AC: What do you mean? As in articles for new issues we're running into?
EB: Yes, there must have been a point where you noticed that a lot of people were dealing with this Mac Defender thing and that it wasn't just your calls.
AC: We have a team of people who go though all case notes and find new issues that are popping up a lot and send notices to all of AppleCare. Our notice for Mac Defender is that we're not supposed to help customers remove malware from their computer.
AC: That's about what i said when I read it. The reason for the rule, they say, is that even though Mac Defender is easy to remove, we can't set the expectation to customers that we will be able to remove all malware in the future. That’s what antivirus is for.
EB: I would imagine most of the people who are calling are fairly panic-stricken.
AC: Well, I'm sure you're aware of what Mac Defender pops up on your screen if you don't buy it. Last call i got before the weekend was a mother screaming at her kids to get out of the room because she didn't want them seeing the images. So, panicking, yes, I'd say that would be the situation usually.
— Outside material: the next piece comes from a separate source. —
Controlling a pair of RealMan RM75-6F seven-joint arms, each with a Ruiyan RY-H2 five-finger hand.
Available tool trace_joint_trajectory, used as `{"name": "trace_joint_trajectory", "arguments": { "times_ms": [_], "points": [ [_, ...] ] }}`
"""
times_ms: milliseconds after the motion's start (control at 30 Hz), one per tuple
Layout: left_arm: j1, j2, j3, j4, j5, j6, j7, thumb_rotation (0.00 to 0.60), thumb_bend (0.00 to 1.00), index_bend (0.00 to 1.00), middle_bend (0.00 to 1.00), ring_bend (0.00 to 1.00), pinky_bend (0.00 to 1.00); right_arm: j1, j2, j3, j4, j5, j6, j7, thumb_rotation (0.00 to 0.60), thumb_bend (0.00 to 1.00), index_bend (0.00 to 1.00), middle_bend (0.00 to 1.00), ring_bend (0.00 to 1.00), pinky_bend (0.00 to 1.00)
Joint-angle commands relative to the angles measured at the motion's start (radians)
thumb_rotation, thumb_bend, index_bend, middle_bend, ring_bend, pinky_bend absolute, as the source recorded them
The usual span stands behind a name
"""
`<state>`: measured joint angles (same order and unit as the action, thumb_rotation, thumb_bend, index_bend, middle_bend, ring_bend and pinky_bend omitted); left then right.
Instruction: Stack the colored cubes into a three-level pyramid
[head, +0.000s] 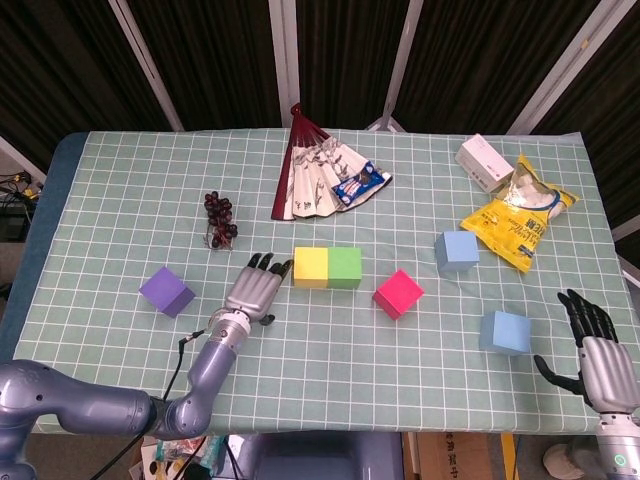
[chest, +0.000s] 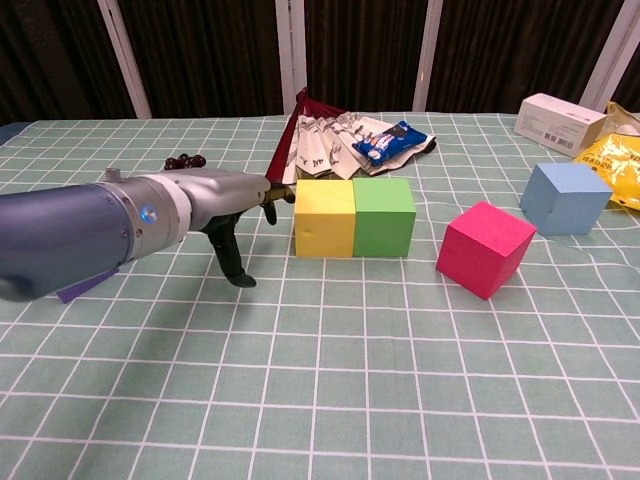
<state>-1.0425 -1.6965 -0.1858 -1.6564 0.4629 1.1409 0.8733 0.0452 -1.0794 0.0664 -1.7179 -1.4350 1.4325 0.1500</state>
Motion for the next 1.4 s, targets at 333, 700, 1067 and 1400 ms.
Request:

I had a teacher call about Mac Defender last week.
EB: So you are supposed to tell them that the Terms of Service don't allow you to help them remove it, and they should ... what?
<-- Previous page
AC: Well, in the agreement for AppleCare, it does state we don't help with malware. However, just because we're told we're not to help people get rid of it, most of us do.
EB: Taking a little risk there? i assume your calls are randomly monitored and you could get a warning if someone decides to be a hardass.
AC: Indeed we are monitored, but I can't personally justify telling a father who’s freaking out about what his 6-year-old daughter just saw that I can’t help him out. Our on-floor managers and QA guys do their best to let it slide, but if they start getting pushed from higher-ups, we could face write-ups and even termination.
EB: Have any of the customers that you helped paid money to the Mac Defender pushers?
AC: My calls? No. However, the rep that works next to me has had a few people who have. It kept "denying their card" and asking them to put another in. One person ended up trying five different cards. I'm going to assume criminals now have ahold of the info.
EB: Ugh. Adding insult to injury.
AC: Its been quite a mess for us lately.
EB: Do you see any signs that it is easing at all, staying the same, accelerating?
AC: It started with one call a day two weeks ago, now it’s every other call. It’s getting worse. And quick.
EB: That doesn't bode well for the future.
AC: No, not at all. I've worked with computers for a while. Removing Mac Defender is easy, but if it ends up like malware for Windows, we're going to have a lot of unhappy customers, which is bad for the advisors. If our customers aren't happy, our pay goes down.
EB: When the bad guys find something that works, they tend to push on it and morph it into other variations.
AC: It’s going by a few names—Mac Defender, Apple Security, and a few less used name variants. So far the only difference is the names. As long as you don't give it your administrative password you're usually OK.
EB: So customers who get hit by this are installing it and giving their admin password?
EB: if they stop before that, nothing bad happens?
AC: Yes, the file will download but for it to install it requres the password. it tries to trick you into giving it by saying its required to remove the infections.
EB: Ah yes, social engineering.
AC: Indeed, looks rather real, if you ignore the fact it pops up in your browser... but for most of us that know computers that’s a giveaway there.
EB: What sort of advice do you leave customers with after you've helped them with this issue?
AC: That even though they're using a Mac, they need antivirus/antimalware. We give them links to Norton. McAfee, and Sophos.
EB: It’s also important to be suspicious online.
AC: Indeed, a lot of it does seem to stem from hearing from the sales person that there’s built in antivirus, and they believe that’s what they're seeing when it comes up.
EB: Good luck dealing with this.
AC: Thanks, I'm sure it won't be long before we have a lot more of this, a lot harder to get rid of, too.